Rape Crisis celebrates International Day for Elimination of Violence Against Women despite challenges & uncertainty
Every year for the last decade, women from the Rape Crisis movement across England and Wales have come together for a two-day annual conference, and I have been proud and grateful to be at every one.
It's a small and private event; at nearly 200 delegates, this year's was our largest so far, and attendees are restricted to women who work and volunteer in Rape Crisis member organisations in Wales and England, plus just a handful of selected guests. In this way, we re-create the safe, feminist space we offer in our individual Rape Crisis centres, where we can share and learn, listen and support, heal and replenish, and plan for the future.
Yesterday, I came away from the 11th Rape Crisis England & Wales Conference with the same particular feeling of exhiliraustion that I experienced for the first time at the 1st, moved and inspired by the work of my sisters, motivated and daunted by how much there still is for us to do.
Last year, our Rape Crisis England & Wales membership answered 165,000 helpline calls and provided ongoing specialist support services to over 50,000 individual sexual violence survivors. And yet we know there is still so much more to do:
Need and demand for our specialist work is at an unprecedented level and there are 3,500 survivors on our combined waiting lists.
The Istanbul Convention recommends there should be a Rape Crisis centre for every 200,000 women in the population and yet we know that the majority do not have access to one.
It's estimated that 100,000 survivors of child sexual abuse (CSA) will come forward in response to the current Independent Inquiry into CSA.
Most worryingly, 42% of our member Rape Crisis organisations, and indeed the specialist umbrella body Rape Crisis England & Wales itself, currently have no Government funding confirmed beyond the end of March 2016.
At the same time, our sister organisation Imkaan, one of the handful of special guests at our Conference, has just released a report highlighting the critical state into which life-saving specialist black women's groups have been pushed.
In the face of all this, it would be so easy, it could be so tempting, to give up.
But we will never give up. We will not stop promoting survivors' needs and rights, we will not stop raising awareness and understanding of sexual violence, we will not stop challenging myths and stereotypes that harm survivors.

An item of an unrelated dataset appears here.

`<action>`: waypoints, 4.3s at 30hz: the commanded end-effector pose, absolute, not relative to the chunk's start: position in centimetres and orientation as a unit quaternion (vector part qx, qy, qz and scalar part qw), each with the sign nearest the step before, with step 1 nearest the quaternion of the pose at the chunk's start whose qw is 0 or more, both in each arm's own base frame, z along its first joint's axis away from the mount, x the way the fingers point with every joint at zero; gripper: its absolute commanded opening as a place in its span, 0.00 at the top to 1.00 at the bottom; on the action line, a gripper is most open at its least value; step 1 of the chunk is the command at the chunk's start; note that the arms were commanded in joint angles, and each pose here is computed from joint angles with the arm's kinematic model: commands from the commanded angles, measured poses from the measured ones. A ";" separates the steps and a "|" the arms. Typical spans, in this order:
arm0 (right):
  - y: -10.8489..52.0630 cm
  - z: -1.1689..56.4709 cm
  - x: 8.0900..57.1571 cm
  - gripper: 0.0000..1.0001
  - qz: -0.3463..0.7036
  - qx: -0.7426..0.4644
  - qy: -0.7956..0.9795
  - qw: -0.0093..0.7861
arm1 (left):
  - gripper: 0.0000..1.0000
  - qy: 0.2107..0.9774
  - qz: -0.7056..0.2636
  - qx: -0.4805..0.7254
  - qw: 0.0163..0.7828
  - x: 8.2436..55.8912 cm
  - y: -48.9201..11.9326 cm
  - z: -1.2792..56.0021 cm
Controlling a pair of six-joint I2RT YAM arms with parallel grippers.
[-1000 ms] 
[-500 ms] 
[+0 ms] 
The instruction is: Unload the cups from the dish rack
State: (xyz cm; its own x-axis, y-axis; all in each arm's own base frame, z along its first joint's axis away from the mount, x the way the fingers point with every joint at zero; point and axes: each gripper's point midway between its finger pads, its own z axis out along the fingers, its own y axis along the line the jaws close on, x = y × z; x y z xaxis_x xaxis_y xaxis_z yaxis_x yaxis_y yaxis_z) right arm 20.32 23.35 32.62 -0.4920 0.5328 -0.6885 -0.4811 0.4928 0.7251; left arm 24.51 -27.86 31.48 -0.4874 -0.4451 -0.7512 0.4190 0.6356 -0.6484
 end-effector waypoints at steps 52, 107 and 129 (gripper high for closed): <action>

For over 40 years, we have provided specialist, independent, confidential space, support and advocacy to women and girls who've survived childhood sexual abuse, sexual exploitation, sexual assault, rape and all other forms of sexual violence; we are those survivors and they are us.
As our co-chair said as she closed Conference yesterday, 'We stand in sisterhood and solidarity'; we will not and cannot abandon survivors, our sister organisations or ourselves.
And as one delegate said to me as we were leaving, 'I always come away from Rape Crisis conference feeling anything is possible.' And I agree with her; a world without sexual violence is possible, a world without violence against women and girls is possible, and there's no better day for you to join us in the movement to make that happen.
Today is the International Day for the Elimination of all forms of Violence Against Women and the first of 16 Days of Activism to end Violence Against Women and Girls. What actions will you take?